Relatos adhesivos
La tormenta era fuerte y no había modo de encontrar taxi y acabé compartiendo uno con un desconocido -un joven con aire de poeta- al que dejé en un bar y luego continué camino. Durante el trayecto no paró de hablar. Sin haberse ni tan siquiera presentado, empezó diciéndome que en el mundo todo iba muy mal y que iría aún mucho peor en las siguientes semanas, meses y años. Todo fatal, apostilló. Y después no paró de pedirme opiniones. Qué pensaba sobre esto, sobre aquello, sobre la reciente reconstrucción del big bang original en Ginebra, sobre el retraso cultural español, sobre el movimiento aftergoogle, sobre la infinita estirpe de los necios y finalmente qué pensaba sobre un libro brillante y divertido que acaba de editarse, Elogio del pesimismo. Frenó unos segundos la intensidad de sus preguntas, pero sólo para poder regresar con más fuerza y decirme que el arte tenía algo que ver con lograr la quietud en medio del caos.
Y el tono empleado por el taxista comenzó a sonar semejante al de Rulfo, tocado por su encanto
-La quietud intrínseca a la plegaria y también al ojo de la tormenta -concluyó rotundo.
Y luego se quedó completamente callado. Fue un momento poético casi digno de aplauso porque consiguió que me concentrara y pensara en el ojo mismo de aquella tempestad que asolaba Barcelona. Pero también es cierto que sólo conocí la verdadera quietud cuando por fin él se bajó del taxi.
Había ya recuperado la calma cuando el taxista me dijo de repente: "Ese joven hablaba muy bien, ¿se ha fijado? Pero que muy bien. Y sabía preguntar". Me pareció una escena ya vivida, pero no sabía dónde ni cuándo. "A mí también me gusta preguntar", dijo el taxista. Y quiso saber si no pensaba que raramente tratamos con personas razonables y no sé cuantas otras cosas más quiso saber y se fue haciendo palpable que se le había adherido el tono del desconocido.

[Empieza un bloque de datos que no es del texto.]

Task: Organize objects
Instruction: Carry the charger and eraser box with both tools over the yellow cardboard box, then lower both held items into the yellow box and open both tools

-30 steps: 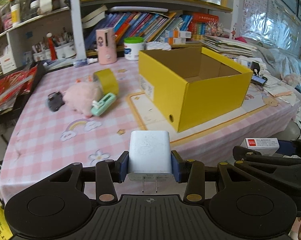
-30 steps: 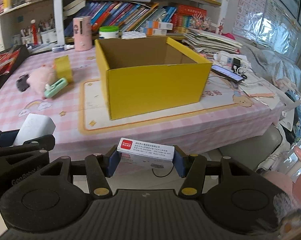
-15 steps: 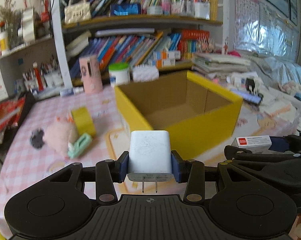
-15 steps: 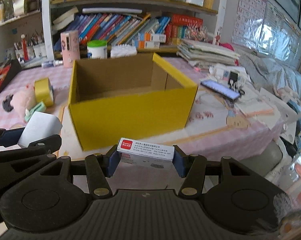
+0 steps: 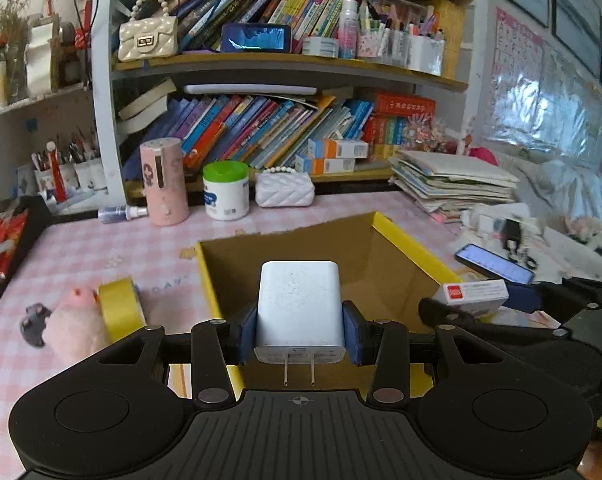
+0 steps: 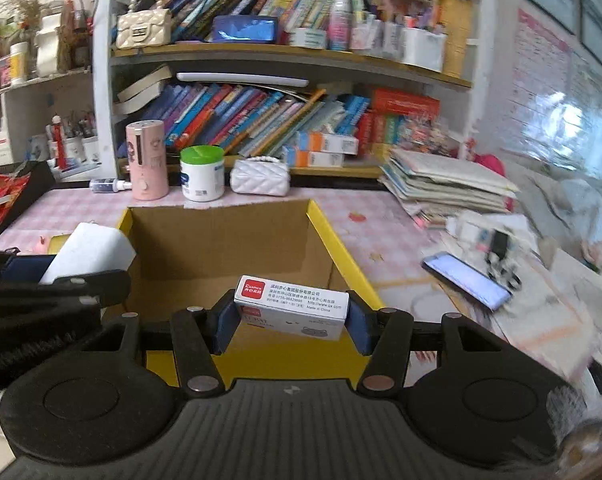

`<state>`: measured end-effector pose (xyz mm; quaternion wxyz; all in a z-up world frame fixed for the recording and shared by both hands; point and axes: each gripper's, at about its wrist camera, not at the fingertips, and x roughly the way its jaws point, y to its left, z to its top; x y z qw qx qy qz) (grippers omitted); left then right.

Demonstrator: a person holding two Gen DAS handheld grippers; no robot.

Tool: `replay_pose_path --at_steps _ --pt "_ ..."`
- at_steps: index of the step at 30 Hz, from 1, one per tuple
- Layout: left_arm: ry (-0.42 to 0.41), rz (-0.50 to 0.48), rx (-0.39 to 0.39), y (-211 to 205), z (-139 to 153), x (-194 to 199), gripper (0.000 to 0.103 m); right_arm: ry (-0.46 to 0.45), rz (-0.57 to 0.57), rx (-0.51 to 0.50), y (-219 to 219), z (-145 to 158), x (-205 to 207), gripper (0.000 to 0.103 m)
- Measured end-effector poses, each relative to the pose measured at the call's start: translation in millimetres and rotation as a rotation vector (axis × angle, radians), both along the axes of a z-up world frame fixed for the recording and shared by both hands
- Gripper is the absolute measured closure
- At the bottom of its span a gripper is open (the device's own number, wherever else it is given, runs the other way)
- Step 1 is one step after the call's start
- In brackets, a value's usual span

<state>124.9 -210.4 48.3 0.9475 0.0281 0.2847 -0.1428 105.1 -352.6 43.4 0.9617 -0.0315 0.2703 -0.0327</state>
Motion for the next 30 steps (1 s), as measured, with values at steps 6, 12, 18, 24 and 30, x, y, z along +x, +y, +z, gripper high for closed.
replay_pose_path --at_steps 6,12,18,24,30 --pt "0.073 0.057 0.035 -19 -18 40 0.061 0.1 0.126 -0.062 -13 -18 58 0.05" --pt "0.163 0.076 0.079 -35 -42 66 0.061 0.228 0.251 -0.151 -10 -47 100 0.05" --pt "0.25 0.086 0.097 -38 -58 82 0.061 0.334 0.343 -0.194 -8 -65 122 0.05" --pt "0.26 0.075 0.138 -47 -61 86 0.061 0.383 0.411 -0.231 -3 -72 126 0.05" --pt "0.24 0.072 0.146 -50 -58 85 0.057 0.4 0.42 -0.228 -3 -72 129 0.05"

Está naciendo un sentido, pensé, y quién sabe, tal vez el primer sentido también surgió así: alguien, en la noche de los tiempos, se contagió del tono narrativo de otra persona y en medio del caos nació un sentido, tal como lo he visto hoy nacer también aquí en este taxi... No mucho después, me acordé de por qué aquella escena de contagio me había parecido ya vivida anteriormente. Un día de hacía ya años, Monterroso había contado en Barcelona a los amigos un viaje de noche en taxi con Juan Rulfo por México D.F. Como se sabe, en esa ciudad el más corto trayecto puede durar más de una hora, y ese día, acompañando a Rulfo a su casa, el viaje para Monterroso se fue haciendo interminable mientras su amigo, tocado por las tequilas, trataba de contarle cómo era la novela en la que trabajaba y con la que rompería su silencio de tantos años después de Pedro Páramo. A medida que la contaba, la novela se iba volviendo cada vez más y más extraña y caótica. Tras hora y media de viaje y de novela enredada, Monterroso dejó finalmente en su casa a Rulfo. Bajó del coche y lo acompañó hasta la puerta y se despidió y, al volver al taxi, creyó que iba a quedarse tranquilo por un rato.
"Ese hombre contaba muchas historias...", oyó con cierta alarma que le decía el taxista. Y el tono empleado por éste comenzó a sonar semejante al de Rulfo, como si se le hubiera contagiado la cantinela del caos y hubiera quedado tocado por el encanto de un relato adhesivo. "Yo también tengo una vida muy triste para contar, señor..." A lo largo de la hora que aún duraría el trayecto y que les llevó a cruzar la ciudad entera, aquel conductor fue castigando a Monterroso con su tragedia personal de alma perdida. "Una vida seca y muy desconsolada, señor..." Una vida surgida del caos mismo y de la que fue naciendo un tono y un sentido. Contada en uno de los muchos taxis en los que cada día se reconstruye la escena del big bang original.